- Years active: 1780s–1790s
- Known for: Poet; Writer;
- Notable work: Original Compositions in Prose and Verse

= Jenny Fenno =

American poet

Jenny Fenno was a poet and religious writer active in Boston during the late 18th century. She is known for her collection of essays and poems Original Compositions in Prose and Verse, published in 1791. The collection is noteworthy for Fenno's assertion of her right to publish and share her writing as a woman.

== Biography ==
Little is known about Fenno's family or early life. She may have been the "Jennet Fenno" who was born in 1765. The preface to Original Compositions reveals she was living in Boston in 1791, and her poem On the Dreadful Conflagration in Boston, in 1787, depicting the Boston Fire of 1787, suggests she had been living there since the 1780s. Original Compositions also contains details of Fenno's illness and near-death, albeit briefly. She writes that God had allowed her to live so she could pursue her writing.

Although her writing implies she may have been single, it is also possible that she was a widow of a husband who died at sea.

Fenno may have been a Baptist as suggested by her poem On the Death of the Rev. Thomas Gair, who was pastor of the Second Baptist Church in Boston. She wrote a number of elegies for the Second Baptist Church, suggesting she was also a member.

Fenno's poetry includes references to John Milton, Isaac Watts and Elizabeth Singer Rowe, demonstrating some degree of literary education. Her choice of subject and style suggest she was part of the middle-class in post-revolutionary New England.

== Writing ==
Fenno is known for her collection of poetry and prose, Original Compositions in Prose and Verse, Subjects Moral and Religious (1791).
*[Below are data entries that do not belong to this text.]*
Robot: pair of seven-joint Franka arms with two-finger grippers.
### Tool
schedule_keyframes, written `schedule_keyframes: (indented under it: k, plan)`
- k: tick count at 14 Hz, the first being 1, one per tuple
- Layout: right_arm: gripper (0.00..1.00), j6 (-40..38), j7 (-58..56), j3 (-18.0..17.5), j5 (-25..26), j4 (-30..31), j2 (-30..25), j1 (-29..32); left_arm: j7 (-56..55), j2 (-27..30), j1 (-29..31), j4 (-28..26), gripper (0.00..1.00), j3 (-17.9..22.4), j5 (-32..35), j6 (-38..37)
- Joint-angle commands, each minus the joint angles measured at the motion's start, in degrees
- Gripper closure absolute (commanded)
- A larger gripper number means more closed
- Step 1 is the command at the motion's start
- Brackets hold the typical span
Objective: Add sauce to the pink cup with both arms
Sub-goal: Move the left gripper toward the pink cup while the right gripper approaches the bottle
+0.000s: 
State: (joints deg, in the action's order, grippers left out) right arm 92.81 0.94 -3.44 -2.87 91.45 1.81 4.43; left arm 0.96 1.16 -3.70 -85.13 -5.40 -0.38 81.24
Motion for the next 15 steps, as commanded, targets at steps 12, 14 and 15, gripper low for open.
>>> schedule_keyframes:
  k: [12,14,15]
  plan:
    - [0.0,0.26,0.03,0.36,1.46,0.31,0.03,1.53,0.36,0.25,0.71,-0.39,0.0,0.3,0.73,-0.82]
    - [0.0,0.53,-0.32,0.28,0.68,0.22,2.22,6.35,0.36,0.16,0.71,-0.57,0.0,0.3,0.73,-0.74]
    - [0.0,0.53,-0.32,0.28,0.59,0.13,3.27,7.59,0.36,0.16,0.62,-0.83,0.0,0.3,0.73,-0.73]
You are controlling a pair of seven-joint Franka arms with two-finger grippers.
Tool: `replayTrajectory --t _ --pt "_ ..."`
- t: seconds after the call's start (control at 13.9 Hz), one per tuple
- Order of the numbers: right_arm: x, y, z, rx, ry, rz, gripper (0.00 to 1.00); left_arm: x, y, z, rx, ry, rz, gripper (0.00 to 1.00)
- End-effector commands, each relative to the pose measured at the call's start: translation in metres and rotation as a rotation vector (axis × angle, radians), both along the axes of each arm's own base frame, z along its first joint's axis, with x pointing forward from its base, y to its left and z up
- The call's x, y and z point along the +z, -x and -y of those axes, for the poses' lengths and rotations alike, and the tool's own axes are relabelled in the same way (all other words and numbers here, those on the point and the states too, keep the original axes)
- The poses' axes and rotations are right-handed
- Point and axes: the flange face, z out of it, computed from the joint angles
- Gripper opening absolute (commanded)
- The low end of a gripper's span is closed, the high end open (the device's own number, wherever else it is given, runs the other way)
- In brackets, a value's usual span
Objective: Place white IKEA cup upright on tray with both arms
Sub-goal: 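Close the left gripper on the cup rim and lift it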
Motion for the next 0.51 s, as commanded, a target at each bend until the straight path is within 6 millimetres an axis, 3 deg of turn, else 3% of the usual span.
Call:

Fenno begins Original Compositions by defending herself as a woman writer and justifying her intrusion into the sphere of publication. In the preface, Fenno describes that she is sharing her "private thought and reflections" not because of pride, but because she hopes that the "feeble efforts of a young female" will glorify God and benefit the readers.

Original Compositions contains around 70 poems and 15 prose works. Most of the poetry consists of heroic couplets and focuses on themes of "Subjects Moral and Religious", as suggested by the collection's subtitle. Fenno's writing often depicts nature, incorporates scriptural paraphrases, and traditional themes such as death. Influences of early Romanticism, especially graveyard poetry, are identifiable in her work. Her comparison of herself to David through Original Compositions suggests she was aware of her own talent.

As a religious writer, Fenno wrote of the responsibility she felt to her new country after the American Revolution. Original Compositions seeks harmony and the return of order after a period of revolution and rebellion. She concerns herself not just with subjects like death and eternity, but those of the mortal world as well. Secular topics include the limits of language and, national pride, and praise for George Washington. Her writing reflects the Puritan and pre-romantic belief that natural phenomena are "monitors" of timeless truths.